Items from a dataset
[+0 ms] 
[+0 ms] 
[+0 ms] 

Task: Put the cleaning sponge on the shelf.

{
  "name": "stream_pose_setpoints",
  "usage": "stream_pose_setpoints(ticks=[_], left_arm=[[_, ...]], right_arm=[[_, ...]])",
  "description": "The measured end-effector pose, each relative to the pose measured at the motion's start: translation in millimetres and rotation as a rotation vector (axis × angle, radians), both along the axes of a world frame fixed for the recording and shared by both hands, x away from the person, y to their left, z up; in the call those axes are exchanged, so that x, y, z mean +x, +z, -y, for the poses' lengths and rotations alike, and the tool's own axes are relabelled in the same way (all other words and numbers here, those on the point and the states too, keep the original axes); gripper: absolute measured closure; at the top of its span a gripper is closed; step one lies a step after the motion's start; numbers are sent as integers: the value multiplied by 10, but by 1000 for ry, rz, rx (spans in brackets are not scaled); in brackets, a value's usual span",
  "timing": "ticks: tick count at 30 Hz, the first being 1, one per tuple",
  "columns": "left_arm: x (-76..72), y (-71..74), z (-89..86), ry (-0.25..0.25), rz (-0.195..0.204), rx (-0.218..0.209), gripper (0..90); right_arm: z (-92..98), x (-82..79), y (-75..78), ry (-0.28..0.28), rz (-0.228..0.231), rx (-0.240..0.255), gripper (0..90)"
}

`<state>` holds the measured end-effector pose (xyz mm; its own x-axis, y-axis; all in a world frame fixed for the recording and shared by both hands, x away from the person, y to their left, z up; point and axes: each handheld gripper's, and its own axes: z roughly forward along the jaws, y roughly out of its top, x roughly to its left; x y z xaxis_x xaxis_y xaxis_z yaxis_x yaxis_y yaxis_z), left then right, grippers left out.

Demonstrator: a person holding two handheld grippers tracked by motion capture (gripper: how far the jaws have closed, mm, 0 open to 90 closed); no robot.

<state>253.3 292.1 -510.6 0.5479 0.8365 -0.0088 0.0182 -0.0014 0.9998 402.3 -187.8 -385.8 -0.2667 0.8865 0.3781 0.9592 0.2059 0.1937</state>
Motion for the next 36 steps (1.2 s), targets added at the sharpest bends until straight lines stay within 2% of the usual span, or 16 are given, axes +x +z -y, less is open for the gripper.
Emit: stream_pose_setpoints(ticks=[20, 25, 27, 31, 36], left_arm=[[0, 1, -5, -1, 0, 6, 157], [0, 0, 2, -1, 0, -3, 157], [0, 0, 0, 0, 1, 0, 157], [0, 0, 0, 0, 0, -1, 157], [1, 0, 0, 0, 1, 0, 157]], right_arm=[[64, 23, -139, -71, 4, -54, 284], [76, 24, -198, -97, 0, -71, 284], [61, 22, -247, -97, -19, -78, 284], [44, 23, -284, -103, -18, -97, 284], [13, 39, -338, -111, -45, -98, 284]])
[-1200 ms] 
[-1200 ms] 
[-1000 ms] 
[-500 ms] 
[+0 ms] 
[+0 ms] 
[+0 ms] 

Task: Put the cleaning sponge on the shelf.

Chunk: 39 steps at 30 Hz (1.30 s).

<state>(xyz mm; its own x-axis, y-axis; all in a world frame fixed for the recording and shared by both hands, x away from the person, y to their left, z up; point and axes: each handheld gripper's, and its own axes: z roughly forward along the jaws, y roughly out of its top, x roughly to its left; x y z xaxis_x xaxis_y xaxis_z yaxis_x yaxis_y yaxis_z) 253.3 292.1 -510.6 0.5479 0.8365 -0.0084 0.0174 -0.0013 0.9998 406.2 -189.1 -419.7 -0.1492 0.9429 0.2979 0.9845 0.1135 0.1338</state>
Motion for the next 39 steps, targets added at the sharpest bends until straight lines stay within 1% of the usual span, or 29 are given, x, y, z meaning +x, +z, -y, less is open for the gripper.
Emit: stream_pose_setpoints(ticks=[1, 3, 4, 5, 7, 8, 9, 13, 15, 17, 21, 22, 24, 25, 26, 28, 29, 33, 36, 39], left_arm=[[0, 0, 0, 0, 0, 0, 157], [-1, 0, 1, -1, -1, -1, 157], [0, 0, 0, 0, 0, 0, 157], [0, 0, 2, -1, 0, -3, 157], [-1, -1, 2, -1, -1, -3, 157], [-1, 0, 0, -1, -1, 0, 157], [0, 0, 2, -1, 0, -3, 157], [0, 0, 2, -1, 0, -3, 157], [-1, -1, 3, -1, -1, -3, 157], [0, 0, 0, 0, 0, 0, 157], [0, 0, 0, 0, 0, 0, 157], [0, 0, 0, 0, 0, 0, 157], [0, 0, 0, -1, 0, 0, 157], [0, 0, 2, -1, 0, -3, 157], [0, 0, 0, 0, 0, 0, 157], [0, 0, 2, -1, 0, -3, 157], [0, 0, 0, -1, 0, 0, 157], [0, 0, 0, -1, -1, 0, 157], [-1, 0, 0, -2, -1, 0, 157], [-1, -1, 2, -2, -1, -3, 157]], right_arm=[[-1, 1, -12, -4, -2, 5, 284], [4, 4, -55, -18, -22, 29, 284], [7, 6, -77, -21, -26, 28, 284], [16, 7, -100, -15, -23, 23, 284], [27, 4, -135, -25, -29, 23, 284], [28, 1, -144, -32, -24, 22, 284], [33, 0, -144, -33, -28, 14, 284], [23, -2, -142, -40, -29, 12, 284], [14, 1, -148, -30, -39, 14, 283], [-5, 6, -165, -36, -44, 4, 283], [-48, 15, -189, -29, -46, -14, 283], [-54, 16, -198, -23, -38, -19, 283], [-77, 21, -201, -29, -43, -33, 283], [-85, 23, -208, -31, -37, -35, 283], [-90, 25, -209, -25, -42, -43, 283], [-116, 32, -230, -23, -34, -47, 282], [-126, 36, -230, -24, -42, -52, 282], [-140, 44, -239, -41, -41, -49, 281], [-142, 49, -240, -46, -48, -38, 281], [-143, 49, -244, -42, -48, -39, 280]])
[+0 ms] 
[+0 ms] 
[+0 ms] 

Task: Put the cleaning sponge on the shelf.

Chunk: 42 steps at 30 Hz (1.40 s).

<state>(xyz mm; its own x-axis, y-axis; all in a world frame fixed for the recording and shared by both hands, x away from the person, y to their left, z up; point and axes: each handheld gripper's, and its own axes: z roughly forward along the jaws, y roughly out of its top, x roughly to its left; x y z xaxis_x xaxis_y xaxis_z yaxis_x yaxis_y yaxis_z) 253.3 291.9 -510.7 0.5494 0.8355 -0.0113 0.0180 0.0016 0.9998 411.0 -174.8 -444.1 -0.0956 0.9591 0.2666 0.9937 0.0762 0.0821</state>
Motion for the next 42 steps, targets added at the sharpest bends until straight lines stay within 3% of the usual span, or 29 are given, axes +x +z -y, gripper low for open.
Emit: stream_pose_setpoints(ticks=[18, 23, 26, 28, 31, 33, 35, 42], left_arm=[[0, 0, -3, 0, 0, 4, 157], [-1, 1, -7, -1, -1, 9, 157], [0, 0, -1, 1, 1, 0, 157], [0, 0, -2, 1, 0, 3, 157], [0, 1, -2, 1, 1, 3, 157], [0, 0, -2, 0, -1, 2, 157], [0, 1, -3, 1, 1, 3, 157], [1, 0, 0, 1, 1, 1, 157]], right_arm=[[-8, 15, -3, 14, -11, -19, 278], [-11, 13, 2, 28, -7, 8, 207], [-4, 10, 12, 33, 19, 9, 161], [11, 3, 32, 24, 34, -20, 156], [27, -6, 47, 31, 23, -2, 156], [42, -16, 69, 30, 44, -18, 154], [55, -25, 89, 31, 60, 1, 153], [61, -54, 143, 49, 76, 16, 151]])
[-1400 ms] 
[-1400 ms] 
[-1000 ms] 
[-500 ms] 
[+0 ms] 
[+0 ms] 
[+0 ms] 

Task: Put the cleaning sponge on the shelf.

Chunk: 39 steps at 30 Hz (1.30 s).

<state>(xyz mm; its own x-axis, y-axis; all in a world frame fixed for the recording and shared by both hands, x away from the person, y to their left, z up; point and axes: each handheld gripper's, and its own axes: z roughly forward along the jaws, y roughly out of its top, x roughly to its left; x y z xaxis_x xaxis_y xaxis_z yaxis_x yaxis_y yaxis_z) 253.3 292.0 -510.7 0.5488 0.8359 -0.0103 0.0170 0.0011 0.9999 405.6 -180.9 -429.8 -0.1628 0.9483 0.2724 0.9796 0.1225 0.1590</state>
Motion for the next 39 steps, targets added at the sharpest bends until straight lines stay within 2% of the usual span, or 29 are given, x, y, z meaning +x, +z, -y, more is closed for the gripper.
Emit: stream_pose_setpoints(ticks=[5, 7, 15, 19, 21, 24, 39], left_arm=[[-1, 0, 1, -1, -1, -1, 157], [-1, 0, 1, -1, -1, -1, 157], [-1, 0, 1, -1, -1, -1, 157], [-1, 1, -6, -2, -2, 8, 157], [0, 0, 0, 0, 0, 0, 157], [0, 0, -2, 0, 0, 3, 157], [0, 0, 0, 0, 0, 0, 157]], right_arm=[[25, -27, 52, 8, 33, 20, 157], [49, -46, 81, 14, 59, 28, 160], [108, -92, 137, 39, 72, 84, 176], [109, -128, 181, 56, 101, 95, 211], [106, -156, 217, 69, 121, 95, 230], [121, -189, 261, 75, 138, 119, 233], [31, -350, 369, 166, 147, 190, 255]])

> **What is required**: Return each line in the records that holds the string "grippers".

> **Answer section**:
`<state>` holds the measured end-effector pose (xyz mm; its own x-axis, y-axis; all in a world frame fixed for the recording and shared by both hands, x away from the person, y to their left, z up; point and axes: each handheld gripper's, and its own axes: z roughly forward along the jaws, y roughly out of its top, x roughly to its left; x y z xaxis_x xaxis_y xaxis_z yaxis_x yaxis_y yaxis_z), left then right, grippers left out.
Demonstrator: a person holding two handheld grippers tracked by motion capture (gripper: how far the jaws have closed, mm, 0 open to 90 closed); no robot.

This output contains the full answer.